The latest disclosures show that Sasini closed the financial year ended September last year with 2,520 employees compared to 4,656 staff it had five years earlier.

The latest headcount marked the fifth straight year of shedding jobs in line with the company automating its tea picking process, which previously accounted for over 60 per cent of the workforce.

Sasini, which had 3,312 tea jobs by end of September 2016 closed September last year with 1,510 jobs in this line. This means that 1,802 jobs related to tea have been shed in this period.

But the headcount under the coffee business unit has been relatively stable, falling by 341 to 854 in the five years to September 2021.

The firm says in the annual report that mechanised harvesting in the tea business has improved efficiency, cut production costs and enhanced the quality of tea produced for the market.

“The cost of producing tea was contained throughout the year due to the company’s serious approach to automation in its fields. In the year under review, we completed our rollout of the field automation programme,” said Sasini Chairman James McFie.

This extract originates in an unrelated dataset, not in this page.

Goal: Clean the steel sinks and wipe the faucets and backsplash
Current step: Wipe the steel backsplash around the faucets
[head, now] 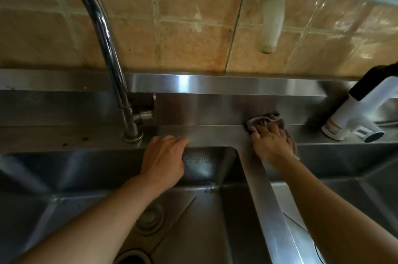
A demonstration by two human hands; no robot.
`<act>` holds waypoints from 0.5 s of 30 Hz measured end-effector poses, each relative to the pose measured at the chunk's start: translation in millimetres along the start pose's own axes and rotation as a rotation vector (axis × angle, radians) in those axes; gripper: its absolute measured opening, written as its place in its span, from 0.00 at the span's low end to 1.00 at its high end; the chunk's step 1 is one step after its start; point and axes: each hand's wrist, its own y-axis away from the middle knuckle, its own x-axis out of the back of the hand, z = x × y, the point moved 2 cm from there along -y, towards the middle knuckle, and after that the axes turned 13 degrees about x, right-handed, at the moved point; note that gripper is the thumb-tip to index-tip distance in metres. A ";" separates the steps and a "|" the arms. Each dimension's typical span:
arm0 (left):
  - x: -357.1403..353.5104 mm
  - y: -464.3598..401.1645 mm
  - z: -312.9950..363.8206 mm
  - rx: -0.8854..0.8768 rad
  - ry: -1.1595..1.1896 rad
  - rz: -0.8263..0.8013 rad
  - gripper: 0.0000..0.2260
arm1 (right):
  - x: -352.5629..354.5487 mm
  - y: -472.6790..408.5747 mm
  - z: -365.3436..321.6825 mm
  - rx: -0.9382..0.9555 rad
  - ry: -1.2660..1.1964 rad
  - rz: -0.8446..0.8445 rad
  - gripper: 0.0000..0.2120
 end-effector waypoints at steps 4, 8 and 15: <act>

While the mechanisation of the tea picking process has translated into cost-saving for the Nairobi Securities Exchange-listed firm, it has also spelt doom for thousands of workers.

The company produced 12,906 tonnes of tea during the year against the prior year’s 12,445 tonnes, an increase of 3.7 per cent.

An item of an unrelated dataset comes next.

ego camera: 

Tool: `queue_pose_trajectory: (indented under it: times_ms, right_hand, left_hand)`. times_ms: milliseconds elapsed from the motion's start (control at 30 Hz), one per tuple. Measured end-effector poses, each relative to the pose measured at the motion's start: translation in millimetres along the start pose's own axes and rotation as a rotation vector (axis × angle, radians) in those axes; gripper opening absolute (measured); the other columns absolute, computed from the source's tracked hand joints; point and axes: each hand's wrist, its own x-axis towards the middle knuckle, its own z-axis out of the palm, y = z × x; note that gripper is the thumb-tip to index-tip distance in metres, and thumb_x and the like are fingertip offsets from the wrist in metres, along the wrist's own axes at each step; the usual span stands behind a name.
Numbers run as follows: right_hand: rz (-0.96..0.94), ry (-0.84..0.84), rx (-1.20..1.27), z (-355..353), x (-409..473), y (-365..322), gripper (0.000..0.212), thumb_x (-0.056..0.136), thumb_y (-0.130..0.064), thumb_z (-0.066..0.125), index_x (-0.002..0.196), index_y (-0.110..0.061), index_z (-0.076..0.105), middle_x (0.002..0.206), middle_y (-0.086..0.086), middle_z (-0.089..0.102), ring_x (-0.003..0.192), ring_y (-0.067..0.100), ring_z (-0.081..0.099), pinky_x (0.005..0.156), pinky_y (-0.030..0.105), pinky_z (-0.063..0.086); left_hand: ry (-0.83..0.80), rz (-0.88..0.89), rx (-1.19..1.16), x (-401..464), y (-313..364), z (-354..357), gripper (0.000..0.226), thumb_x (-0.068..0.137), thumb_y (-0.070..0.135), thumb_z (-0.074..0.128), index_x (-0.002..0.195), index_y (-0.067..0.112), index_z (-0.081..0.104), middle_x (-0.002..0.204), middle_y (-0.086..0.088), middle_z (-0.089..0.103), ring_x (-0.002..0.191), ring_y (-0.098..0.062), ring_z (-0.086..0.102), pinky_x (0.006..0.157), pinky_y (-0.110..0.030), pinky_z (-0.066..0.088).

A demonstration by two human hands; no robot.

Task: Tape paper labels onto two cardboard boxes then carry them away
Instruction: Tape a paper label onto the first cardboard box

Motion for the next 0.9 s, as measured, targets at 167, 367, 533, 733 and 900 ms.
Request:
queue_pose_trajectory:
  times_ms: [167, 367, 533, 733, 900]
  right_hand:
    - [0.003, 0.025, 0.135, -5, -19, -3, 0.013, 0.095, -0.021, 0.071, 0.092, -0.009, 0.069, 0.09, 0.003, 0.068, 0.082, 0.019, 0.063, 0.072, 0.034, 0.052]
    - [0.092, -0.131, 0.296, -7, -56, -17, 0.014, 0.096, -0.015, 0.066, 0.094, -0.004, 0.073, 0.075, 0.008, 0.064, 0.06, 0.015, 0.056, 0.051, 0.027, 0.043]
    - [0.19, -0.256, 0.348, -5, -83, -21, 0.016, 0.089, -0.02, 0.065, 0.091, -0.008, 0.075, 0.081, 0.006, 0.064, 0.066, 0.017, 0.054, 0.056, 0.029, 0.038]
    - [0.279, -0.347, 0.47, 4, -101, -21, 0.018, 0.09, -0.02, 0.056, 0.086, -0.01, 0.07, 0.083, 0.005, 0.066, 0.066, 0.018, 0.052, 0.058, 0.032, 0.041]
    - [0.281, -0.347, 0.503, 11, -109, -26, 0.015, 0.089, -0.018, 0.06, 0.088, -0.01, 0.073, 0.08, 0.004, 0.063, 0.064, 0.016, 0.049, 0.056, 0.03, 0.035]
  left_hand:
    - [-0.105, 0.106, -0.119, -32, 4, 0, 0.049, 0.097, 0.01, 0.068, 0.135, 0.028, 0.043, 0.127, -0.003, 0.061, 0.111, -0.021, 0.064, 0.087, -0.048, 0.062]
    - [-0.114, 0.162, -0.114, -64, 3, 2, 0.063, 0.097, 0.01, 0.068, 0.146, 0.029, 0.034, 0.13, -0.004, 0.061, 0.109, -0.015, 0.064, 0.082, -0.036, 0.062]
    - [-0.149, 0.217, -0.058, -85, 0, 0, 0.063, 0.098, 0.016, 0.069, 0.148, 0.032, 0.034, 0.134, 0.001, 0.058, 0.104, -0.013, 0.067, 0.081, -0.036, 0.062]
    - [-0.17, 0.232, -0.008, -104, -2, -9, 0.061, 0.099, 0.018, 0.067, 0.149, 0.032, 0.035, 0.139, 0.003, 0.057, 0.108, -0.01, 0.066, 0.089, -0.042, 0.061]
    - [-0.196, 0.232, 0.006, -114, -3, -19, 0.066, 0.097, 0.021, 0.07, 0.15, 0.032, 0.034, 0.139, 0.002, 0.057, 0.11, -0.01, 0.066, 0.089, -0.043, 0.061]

The firm’s net profit to September last year grew 45.5 times to Sh573.2 million — the highest in five years helped by increased sales and cost containment measures.

“Several factors contributed to this performance including cost-containment measures in the tea division through automation, improvement in tea production volumes, sale of raw timber, and better than expected coffee price realisation,” said the firm.

Total staff costs fell by 16 per cent to Sh225.75 million from Sh268.62 million, highlighting the savings from reduced payroll.  

But the savings have not been as huge as the cut in employee numbers, largely due to the collective bargaining agreements (CBAs) that have pushed up salaries and wages by at least a third in four years.

Tea industry workers in 2020 benefited from pay rises after the conclusion and signing of CBAs that had been pending for four years to 2019.

The signing of the CBAs saw workers get a salary rise of seven per cent for 2016, eight per cent for both 2017 and 2018 and nine per cent for 2020.

The increases effectively inflated payroll costs by a cumulative 36 per cent, which firms have been responding to by trimming employees.

Sasini said in 2020 that the increased pay had hiked the cost of production and compelled the company to turn to technology in tea harvesting, and other cost-containment measures.